Dr Gill, added: “Some of these genetic variants are associated with earlier puberty and some with later onset, so by taking advantage of this we were able to investigate any association of age at menarche with BMI in adulthood.
“We’re not saying that it’s a genetic effect, but rather that by using these genetic variants as a proxy for earlier puberty, we are able to show the effect of earlier puberty without the impact of external factors that might confound our analysis. We performed a range of statistical sensitivity analyses to test the robustness of our findings and they remained strong through this, so within the limitations of the study design, we are confident of findings.”
Previous research from the group has used the same technique to show that low iron levels are associated with an increased risk of heart disease, as well as showing that girls who start puberty earlier are likely to spend less time in education.
Future studies will use the same Mendelian Randomization approach to look at genetic variants in relation to drug targets for cardiovascular disease and stroke.
The technique is not without its limitations, and it is possible that these genetic variants could be influencing bodyweight independently of age at menarche, such as through altering metabolism or fat production. However, even after the team had removed any genetic variants that were also associated with childhood obesity (12 in total), they came to the same finding.

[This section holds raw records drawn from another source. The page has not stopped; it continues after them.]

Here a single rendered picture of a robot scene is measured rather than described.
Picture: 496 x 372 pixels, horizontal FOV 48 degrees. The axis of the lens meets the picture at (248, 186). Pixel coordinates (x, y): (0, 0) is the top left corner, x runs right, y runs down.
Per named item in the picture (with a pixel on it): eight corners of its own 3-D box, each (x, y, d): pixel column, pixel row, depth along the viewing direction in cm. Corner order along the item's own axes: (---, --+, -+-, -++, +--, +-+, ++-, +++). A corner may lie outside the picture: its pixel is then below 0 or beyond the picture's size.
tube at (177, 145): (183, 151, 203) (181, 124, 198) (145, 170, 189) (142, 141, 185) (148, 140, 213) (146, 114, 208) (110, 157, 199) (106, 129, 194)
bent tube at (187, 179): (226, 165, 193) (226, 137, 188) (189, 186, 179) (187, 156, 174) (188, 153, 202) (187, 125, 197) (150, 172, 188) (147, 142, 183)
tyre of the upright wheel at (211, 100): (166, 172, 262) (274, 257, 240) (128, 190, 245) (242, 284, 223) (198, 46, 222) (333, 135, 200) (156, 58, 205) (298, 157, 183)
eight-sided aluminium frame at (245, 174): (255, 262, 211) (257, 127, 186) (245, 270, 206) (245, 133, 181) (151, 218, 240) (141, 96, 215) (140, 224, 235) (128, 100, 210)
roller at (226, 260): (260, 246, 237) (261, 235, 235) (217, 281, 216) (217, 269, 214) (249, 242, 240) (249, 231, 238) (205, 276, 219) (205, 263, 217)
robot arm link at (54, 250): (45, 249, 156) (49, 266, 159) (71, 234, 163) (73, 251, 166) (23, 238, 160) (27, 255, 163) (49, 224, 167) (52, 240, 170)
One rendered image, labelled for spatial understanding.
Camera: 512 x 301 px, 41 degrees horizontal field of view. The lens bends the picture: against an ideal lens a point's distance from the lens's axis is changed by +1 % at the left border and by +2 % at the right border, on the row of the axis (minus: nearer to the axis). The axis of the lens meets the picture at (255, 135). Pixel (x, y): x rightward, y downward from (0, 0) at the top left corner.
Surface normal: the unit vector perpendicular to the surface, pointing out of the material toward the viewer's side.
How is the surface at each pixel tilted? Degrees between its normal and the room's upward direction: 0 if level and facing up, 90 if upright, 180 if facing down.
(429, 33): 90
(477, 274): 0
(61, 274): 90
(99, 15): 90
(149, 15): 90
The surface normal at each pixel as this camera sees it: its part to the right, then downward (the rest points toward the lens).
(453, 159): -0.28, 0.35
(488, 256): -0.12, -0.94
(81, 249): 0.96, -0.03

According to the researchers, it remains unclear how maturing earlier has a direct impact on bodyweight, but they indicate that differences between physical and emotional maturity may play a role. It could be that young women who mature earlier than their peers are treated differently or have different societal pressures than girls of the same age who have not started puberty.
Another explanation could be the physical effects of hormonal changes during puberty, such as increased fat deposition in breast tissue, which when established earlier may move them to a higher risk profile for higher BMI or obesity in later life.
“It is difficult to say that changing someone’s age of puberty will affect their adult risk of obesity and whether it is something that we can clinically apply – as it would unlikely be ethically appropriate to accelerate or delay the rate of puberty to affect BMI,” added Dr Gill. “But it is useful for us to be aware that it’s a causal factor- girls who reach puberty earlier may be more likely to be overweight when they are older.”